Время на корабле Ольва провела на границе яви и бреда: перед её мысленным взором то вставали картинки из прошлого, то бушевал океан, то потолок каюты, мелькали лица Дирса и Аники. Больная полностью отдалась в руки последних: глотала, что они подносили к её рту, давала себя щупать, прослушивать ритм сердца. Стыд отступает перед болезнью. Ей казалось, что она вот-вот умрёт: а раз так, то какая разница?

Тем не менее, однажды, после неожиданно долгого и глубокого сна, Ольве стало настолько легче, что она попросила Дирса дать ей что-нибудь поесть. Её неустанный сторож сразу принёс тарелку обычной каши, которую изголодавшаяся больная съела с большим аппетитом. После данного нехитрого обеда, девушка снова уснула и, проснувшись, почувствовала себя настолько бодрой, что одарила этот мир улыбкой. Охранник увидел и улыбнулся в ответ.

Вскоре явилась и Аника.

– Вижу, что Вам значительно лучше, – вместо приветствия произнесла она. – Это кстати.

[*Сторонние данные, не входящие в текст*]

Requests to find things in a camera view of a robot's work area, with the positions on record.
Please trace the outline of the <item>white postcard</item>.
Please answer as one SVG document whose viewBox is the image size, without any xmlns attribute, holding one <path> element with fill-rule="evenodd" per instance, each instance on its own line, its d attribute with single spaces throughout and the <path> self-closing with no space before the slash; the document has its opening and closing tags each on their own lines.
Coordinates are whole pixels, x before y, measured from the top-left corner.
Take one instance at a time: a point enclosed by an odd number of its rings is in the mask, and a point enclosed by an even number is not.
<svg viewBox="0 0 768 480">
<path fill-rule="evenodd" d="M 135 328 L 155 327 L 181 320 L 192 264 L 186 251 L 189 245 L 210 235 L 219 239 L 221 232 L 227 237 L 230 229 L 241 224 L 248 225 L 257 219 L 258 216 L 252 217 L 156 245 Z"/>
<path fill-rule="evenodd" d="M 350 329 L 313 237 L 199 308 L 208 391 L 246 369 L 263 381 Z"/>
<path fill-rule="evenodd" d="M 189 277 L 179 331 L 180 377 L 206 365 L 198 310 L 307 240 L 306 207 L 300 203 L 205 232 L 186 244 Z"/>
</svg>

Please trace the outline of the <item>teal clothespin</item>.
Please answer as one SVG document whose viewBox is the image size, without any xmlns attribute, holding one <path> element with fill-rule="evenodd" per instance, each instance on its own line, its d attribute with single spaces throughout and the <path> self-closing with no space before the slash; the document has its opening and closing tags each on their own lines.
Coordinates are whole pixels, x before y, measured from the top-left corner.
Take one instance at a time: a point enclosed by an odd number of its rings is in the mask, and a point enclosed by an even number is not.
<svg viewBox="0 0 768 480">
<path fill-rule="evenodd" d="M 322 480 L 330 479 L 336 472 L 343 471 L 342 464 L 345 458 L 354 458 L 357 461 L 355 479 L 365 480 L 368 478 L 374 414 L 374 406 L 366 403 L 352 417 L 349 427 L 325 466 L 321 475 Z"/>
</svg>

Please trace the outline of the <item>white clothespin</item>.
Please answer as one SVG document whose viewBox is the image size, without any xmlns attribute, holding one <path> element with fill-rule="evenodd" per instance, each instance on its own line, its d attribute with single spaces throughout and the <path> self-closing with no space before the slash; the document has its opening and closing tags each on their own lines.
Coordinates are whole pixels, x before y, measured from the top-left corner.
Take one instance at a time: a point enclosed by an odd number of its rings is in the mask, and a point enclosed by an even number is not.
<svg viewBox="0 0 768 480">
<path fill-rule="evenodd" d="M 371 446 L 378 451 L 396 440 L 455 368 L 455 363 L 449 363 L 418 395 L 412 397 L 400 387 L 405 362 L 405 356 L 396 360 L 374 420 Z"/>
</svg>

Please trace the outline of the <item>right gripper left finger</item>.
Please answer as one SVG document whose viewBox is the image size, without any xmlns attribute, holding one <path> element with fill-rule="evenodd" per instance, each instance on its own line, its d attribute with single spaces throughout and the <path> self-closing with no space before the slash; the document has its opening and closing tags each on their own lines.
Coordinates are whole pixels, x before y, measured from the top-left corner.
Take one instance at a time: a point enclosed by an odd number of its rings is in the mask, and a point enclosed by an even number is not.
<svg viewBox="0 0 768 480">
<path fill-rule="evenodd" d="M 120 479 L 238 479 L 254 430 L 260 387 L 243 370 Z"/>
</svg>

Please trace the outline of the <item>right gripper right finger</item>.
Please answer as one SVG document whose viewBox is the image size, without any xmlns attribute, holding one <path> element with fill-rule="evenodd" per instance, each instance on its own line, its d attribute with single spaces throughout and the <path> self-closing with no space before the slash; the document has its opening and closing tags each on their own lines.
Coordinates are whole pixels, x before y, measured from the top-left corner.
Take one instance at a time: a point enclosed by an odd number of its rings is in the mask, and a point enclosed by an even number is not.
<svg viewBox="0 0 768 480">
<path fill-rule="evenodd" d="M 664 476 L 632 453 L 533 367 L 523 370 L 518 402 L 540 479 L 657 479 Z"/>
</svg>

Мы скоро сойдём на берег. Там Вы увидите других людей, но общаться Вам следует пока только со мной, Дирсом, Вансетом и Кэном, которому я Вас представлю тут же по прибытии. Кэн Вас поймёт, а Дирс и Вансет предупреждены, что Вы – несколько необычный человек, плохо воспитаны и тому подобное…

В довершение фразы женщина неопределённо махнула рукой.

«Плохо воспитаны!» – Ольва чуть не поперхнулась сухарем, который в тот момент грызла. «На себя бы посмотрела», – подумала девушка про Анику. Ещё ей хотелось заметить, что «общаться» с Вансетом и Дирсом немного затруднительно: обратная связь существует лишь в виде невнятных кивков головы, но не стала, так как последний в это время принёс ей воды. Даже если у неё «плохо с воспитанием», Ольва решила, что нетактично при немом упоминать о его изъяне.

– Вам надо привести себя в порядок: Вы плохо выглядите, – продолжила Аника. – Платья нам сейчас взять негде, Вы просто получше закутаетесь в плащ, но надо хотя бы причесаться.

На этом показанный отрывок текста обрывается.